Memory Usage and Tuning¶
The TNSR dataplane consumes memory for a variety of reasons, and as one might expect, memory requirements increase depending on the workload.
For the sake of maximum speed, the dataplane will crash when it runs out of memory rather than performing checks and calculations each time it attempts to allocate additional memory. Since that is not a desirable outcome in production, the best practice is to determine the proper memory needs before deploying which also includes testing in a simulated workload comparable to the real production environment.
This document serves as a guide for determining how much memory the dataplane will use in a variety of scenarios as well as testing to determine if the chosen sizes are sufficient for a given workload.
The default values are sufficient in cases where there are a small number of routes in the routing table (e.g. less than 10,000) and for some cases above that level as well. Tuning is primarily required for environments where the router will have over 100,000 routes in the routing table, but the specific level depends on the TNSR configuration, hardware, and environment.
Tip
If there is any uncertainty, the testing procedures laid out in this document can help determine if tuning is necessary. See Testing and Validating Memory Requirements
This document covers memory tuning but there are also CPU usage concerns, especially when using large numbers of routes with dynamic routing. See Working with Large BGP Tables for details and CPU Workers and Affinity for information on configuring additional CPU workers.
Page Size¶
The default memory page size in Linux is 4 kilobytes, which can lead to delays in large memory allocations as it has to work with small chunks of memory at a time. The current best practice is to use a page size of 2 megabytes instead:
tnsr(config)# dataplane memory main-heap-page-size 2m
See also
Tip
For environments with large RAM requirements (large volumes of routes, NAT sessions, etc), in addition to increasing the page size, consider also increasing the main heap size (Main Heap Memory Sizing, Memory) and huge pages allocations (Host Memory Management Configuration).
Routing¶
When handling large numbers of routes in the TNSR FIB, typically from BGP peers, there are multiple considerations when calculating the correct memory size parameters. These include:
Number of worker threads
Number of routes
Address family of routes (IPv4 or IPv6)
Prefix length of IPv4 routes
These are explained in more detail in the next sections.
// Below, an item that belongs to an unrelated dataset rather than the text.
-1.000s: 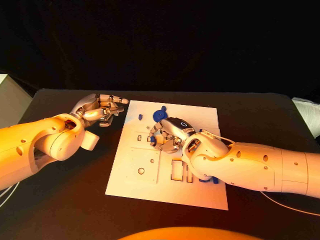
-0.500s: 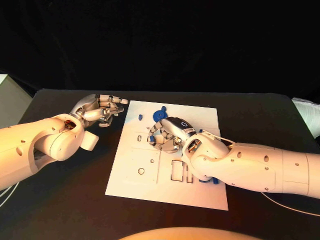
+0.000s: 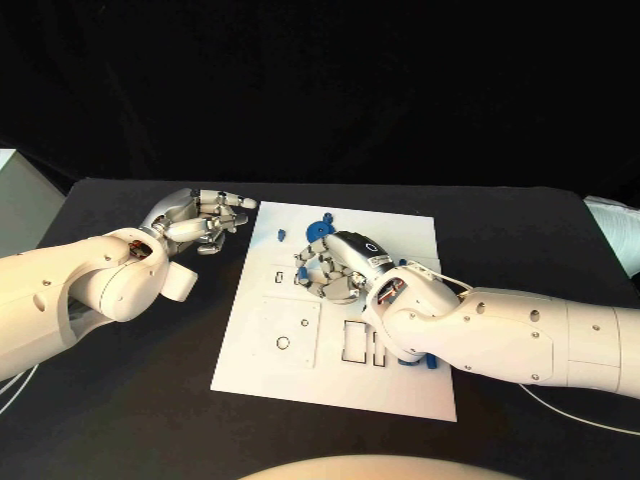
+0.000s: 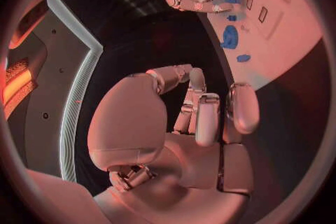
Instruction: Assemble the parts on the task board
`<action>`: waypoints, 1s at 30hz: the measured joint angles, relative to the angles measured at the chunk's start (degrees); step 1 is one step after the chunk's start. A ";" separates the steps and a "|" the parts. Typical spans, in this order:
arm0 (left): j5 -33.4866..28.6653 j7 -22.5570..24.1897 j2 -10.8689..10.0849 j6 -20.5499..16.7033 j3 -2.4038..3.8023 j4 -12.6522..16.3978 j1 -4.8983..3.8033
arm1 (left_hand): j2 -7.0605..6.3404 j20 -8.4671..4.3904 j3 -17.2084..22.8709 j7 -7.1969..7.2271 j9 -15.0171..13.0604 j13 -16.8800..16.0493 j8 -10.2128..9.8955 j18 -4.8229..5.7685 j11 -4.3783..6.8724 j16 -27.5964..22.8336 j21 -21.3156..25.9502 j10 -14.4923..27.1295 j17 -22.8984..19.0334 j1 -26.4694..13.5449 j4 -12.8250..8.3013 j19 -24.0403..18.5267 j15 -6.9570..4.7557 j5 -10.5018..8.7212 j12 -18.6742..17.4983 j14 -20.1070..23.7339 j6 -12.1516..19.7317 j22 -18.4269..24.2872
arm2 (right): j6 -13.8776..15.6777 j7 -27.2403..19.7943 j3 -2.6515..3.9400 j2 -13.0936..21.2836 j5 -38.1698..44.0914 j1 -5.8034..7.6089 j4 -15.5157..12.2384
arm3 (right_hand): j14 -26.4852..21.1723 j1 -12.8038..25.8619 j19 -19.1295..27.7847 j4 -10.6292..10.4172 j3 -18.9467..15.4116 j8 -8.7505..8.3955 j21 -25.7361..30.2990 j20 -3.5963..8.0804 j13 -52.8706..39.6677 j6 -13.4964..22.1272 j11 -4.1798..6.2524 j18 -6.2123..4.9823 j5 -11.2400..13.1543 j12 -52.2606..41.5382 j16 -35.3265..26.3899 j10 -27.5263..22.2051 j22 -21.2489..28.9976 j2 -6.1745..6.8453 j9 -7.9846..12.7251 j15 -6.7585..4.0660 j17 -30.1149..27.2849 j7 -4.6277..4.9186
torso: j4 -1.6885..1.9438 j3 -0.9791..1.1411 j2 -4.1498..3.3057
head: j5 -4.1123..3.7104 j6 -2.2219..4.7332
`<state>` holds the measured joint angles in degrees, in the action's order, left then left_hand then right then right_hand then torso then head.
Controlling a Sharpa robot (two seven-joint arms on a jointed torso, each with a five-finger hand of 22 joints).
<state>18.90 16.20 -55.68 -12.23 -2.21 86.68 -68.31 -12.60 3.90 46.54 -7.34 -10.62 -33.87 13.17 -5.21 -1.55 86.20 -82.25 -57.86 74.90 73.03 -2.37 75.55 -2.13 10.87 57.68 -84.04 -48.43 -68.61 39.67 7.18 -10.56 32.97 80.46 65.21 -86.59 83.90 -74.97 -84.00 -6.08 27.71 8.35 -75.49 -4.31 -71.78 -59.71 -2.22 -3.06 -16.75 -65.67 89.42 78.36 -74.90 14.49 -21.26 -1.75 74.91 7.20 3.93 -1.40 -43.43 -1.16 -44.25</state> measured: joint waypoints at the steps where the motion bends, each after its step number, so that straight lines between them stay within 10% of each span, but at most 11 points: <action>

The primary values which may need adjusted are:
Statistics segment memory size, which holds counters for values in the route tables.
Main heap memory size, which holds the actual routing tables.
Linux-cp netlink socket buffer size, which exchanges routes between the dataplane and operating system.
Statistics Segment Memory Sizing¶
Statistics segment memory usage increases proportionally for each worker thread because each worker thread maintains its own separate counters. This means that the total amount of memory allocated to the statistics segment is divided equally between all workers. Therefore, any increase in worker threads must be accompanied by a corresponding increase in statistics segment memory size to handle the same number of routes.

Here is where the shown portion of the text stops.